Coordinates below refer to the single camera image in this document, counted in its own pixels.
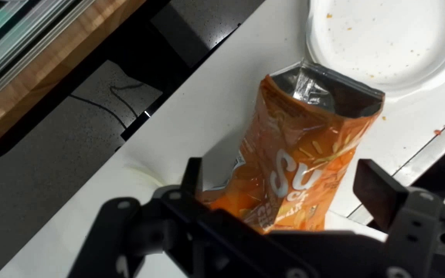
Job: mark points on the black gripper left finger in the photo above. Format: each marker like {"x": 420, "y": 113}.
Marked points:
{"x": 192, "y": 178}

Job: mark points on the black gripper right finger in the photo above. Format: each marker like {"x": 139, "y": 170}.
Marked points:
{"x": 382, "y": 198}

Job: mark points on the orange snack packet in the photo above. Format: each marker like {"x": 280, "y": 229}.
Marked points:
{"x": 294, "y": 155}

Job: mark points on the large steel-rimmed recessed counter bin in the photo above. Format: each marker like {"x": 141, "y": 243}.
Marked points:
{"x": 439, "y": 147}

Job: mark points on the white plate with tab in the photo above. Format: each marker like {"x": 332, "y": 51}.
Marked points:
{"x": 387, "y": 41}

· · · · · · ·

◆ **To do**
Reproduce the material word for word, minus the images.

◆ **Written response**
Coordinates below refer to the single camera image in this document, counted in its own pixels.
Job: mark points on the black gripper left finger in the photo above. Format: each marker like {"x": 420, "y": 113}.
Marked points:
{"x": 192, "y": 178}

Job: mark points on the black gripper right finger in the photo above. Format: each marker like {"x": 139, "y": 170}.
Marked points:
{"x": 382, "y": 198}

Job: mark points on the orange snack packet in the photo above. Format: each marker like {"x": 280, "y": 229}.
Marked points:
{"x": 294, "y": 155}

Job: mark points on the large steel-rimmed recessed counter bin in the photo above. Format: each marker like {"x": 141, "y": 243}.
Marked points:
{"x": 439, "y": 147}

Job: mark points on the white plate with tab in the photo above. Format: each marker like {"x": 332, "y": 51}.
Marked points:
{"x": 387, "y": 41}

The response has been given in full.